**PROBLEM TO SOLVE**
Copy out the data that follows exactly, leaving out no line.

*** Block opens ***

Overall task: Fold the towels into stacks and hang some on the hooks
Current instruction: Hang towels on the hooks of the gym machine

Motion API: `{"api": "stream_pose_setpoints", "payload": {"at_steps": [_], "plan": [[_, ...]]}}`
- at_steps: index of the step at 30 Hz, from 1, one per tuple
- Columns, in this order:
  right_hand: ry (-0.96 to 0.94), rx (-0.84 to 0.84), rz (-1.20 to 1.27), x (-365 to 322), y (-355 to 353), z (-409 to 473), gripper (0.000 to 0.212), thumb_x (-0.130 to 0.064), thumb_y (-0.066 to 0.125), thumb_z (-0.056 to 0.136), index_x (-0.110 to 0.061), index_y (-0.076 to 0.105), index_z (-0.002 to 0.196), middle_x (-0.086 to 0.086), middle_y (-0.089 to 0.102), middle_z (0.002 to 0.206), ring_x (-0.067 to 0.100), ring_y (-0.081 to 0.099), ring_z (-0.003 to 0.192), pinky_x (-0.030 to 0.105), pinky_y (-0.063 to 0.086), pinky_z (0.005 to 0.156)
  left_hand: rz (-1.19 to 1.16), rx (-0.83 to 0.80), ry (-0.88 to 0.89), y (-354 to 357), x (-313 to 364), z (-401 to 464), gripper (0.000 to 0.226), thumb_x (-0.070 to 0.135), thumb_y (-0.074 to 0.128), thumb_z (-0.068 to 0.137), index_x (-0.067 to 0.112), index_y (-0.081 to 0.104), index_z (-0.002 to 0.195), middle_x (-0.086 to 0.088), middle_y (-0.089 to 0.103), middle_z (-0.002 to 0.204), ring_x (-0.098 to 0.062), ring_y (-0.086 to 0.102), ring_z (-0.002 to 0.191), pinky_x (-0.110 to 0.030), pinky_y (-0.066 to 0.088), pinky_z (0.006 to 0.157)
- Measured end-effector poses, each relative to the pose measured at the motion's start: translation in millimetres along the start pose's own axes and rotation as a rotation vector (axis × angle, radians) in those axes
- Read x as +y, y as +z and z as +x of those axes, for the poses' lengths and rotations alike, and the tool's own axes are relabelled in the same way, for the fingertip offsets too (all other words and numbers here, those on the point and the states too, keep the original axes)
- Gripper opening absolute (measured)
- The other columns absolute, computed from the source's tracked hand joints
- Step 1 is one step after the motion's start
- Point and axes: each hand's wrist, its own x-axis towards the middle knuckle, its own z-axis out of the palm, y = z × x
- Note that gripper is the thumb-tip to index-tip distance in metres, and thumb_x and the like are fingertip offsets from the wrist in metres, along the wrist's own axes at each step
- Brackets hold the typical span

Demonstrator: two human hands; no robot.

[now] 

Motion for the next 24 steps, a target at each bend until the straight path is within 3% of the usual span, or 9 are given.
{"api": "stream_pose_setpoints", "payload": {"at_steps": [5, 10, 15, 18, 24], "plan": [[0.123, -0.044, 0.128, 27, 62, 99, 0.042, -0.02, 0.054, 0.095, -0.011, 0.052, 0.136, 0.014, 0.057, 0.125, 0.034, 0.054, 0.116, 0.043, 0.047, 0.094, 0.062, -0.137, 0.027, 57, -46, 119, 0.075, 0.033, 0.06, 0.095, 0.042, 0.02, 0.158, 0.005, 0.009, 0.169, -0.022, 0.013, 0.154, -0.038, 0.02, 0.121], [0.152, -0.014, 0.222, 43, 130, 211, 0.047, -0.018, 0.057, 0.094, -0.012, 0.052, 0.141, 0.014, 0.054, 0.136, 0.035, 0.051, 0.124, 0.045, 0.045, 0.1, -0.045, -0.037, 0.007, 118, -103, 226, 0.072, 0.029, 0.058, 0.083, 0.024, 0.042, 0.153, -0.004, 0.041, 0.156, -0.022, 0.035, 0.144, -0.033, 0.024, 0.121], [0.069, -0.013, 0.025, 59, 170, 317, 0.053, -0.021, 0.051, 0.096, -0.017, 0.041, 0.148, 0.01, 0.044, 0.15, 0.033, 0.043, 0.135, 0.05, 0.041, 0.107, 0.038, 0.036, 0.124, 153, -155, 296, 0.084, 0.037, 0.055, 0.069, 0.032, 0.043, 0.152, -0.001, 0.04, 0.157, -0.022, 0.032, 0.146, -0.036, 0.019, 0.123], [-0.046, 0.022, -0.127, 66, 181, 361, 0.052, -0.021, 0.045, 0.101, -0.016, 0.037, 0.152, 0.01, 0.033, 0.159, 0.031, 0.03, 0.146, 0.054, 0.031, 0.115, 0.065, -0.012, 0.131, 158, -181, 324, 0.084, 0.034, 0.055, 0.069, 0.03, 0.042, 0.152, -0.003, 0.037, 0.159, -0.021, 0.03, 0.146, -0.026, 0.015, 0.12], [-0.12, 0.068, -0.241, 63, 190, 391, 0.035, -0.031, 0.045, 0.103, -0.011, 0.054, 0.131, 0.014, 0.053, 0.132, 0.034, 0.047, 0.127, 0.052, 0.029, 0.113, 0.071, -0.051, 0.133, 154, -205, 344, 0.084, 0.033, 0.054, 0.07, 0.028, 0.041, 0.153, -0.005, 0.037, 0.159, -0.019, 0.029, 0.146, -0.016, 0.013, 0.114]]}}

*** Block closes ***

**REPLY**
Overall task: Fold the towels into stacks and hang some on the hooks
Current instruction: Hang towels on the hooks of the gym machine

Motion API: `{"api": "stream_pose_setpoints", "payload": {"at_steps": [_], "plan": [[_, ...]]}}`
- at_steps: index of the step at 30 Hz, from 1, one per tuple
- Columns, in this order:
  right_hand: ry (-0.96 to 0.94), rx (-0.84 to 0.84), rz (-1.20 to 1.27), x (-365 to 322), y (-355 to 353), z (-409 to 473), gripper (0.000 to 0.212), thumb_x (-0.130 to 0.064), thumb_y (-0.066 to 0.125), thumb_z (-0.056 to 0.136), index_x (-0.110 to 0.061), index_y (-0.076 to 0.105), index_z (-0.002 to 0.196), middle_x (-0.086 to 0.086), middle_y (-0.089 to 0.102), middle_z (0.002 to 0.206), ring_x (-0.067 to 0.100), ring_y (-0.081 to 0.099), ring_z (-0.003 to 0.192), pinky_x (-0.030 to 0.105), pinky_y (-0.063 to 0.086), pinky_z (0.005 to 0.156)
  left_hand: rz (-1.19 to 1.16), rx (-0.83 to 0.80), ry (-0.88 to 0.89), y (-354 to 357), x (-313 to 364), z (-401 to 464), gripper (0.000 to 0.226), thumb_x (-0.070 to 0.135), thumb_y (-0.074 to 0.128), thumb_z (-0.068 to 0.137), index_x (-0.067 to 0.112), index_y (-0.081 to 0.104), index_z (-0.002 to 0.195), middle_x (-0.086 to 0.088), middle_y (-0.089 to 0.103), middle_z (-0.002 to 0.204), ring_x (-0.098 to 0.062), ring_y (-0.086 to 0.102), ring_z (-0.002 to 0.191), pinky_x (-0.110 to 0.030), pinky_y (-0.066 to 0.088), pinky_z (0.006 to 0.157)
- Measured end-effector poses, each relative to the pose measured at the motion's start: translation in millimetres along the start pose's own axes and rotation as a rotation vector (axis × angle, radians) in those axes
- Read x as +y, y as +z and z as +x of those axes, for the poses' lengths and rotations alike, and the tool's own axes are relabelled in the same way, for the fingertip offsets too (all other words and numbers here, those on the point and the states too, keep the original axes)
- Gripper opening absolute (measured)
- The other columns absolute, computed from the source's tracked hand joints
- Step 1 is one step after the motion's start
- Point and axes: each hand's wrist, its own x-axis towards the middle knuckle, its own z-axis out of the palm, y = z × x
- Note that gripper is the thumb-tip to index-tip distance in metres, and thumb_x and the like are fingertip offsets from the wrist in metres, along the wrist's own axes at each step
- Brackets hold the typical span

Demonstrator: two human hands; no robot.

[now] 

Motion for the next 24 steps, a target at each bend until the straight path is within 3% of the usual span, or 9 are given.
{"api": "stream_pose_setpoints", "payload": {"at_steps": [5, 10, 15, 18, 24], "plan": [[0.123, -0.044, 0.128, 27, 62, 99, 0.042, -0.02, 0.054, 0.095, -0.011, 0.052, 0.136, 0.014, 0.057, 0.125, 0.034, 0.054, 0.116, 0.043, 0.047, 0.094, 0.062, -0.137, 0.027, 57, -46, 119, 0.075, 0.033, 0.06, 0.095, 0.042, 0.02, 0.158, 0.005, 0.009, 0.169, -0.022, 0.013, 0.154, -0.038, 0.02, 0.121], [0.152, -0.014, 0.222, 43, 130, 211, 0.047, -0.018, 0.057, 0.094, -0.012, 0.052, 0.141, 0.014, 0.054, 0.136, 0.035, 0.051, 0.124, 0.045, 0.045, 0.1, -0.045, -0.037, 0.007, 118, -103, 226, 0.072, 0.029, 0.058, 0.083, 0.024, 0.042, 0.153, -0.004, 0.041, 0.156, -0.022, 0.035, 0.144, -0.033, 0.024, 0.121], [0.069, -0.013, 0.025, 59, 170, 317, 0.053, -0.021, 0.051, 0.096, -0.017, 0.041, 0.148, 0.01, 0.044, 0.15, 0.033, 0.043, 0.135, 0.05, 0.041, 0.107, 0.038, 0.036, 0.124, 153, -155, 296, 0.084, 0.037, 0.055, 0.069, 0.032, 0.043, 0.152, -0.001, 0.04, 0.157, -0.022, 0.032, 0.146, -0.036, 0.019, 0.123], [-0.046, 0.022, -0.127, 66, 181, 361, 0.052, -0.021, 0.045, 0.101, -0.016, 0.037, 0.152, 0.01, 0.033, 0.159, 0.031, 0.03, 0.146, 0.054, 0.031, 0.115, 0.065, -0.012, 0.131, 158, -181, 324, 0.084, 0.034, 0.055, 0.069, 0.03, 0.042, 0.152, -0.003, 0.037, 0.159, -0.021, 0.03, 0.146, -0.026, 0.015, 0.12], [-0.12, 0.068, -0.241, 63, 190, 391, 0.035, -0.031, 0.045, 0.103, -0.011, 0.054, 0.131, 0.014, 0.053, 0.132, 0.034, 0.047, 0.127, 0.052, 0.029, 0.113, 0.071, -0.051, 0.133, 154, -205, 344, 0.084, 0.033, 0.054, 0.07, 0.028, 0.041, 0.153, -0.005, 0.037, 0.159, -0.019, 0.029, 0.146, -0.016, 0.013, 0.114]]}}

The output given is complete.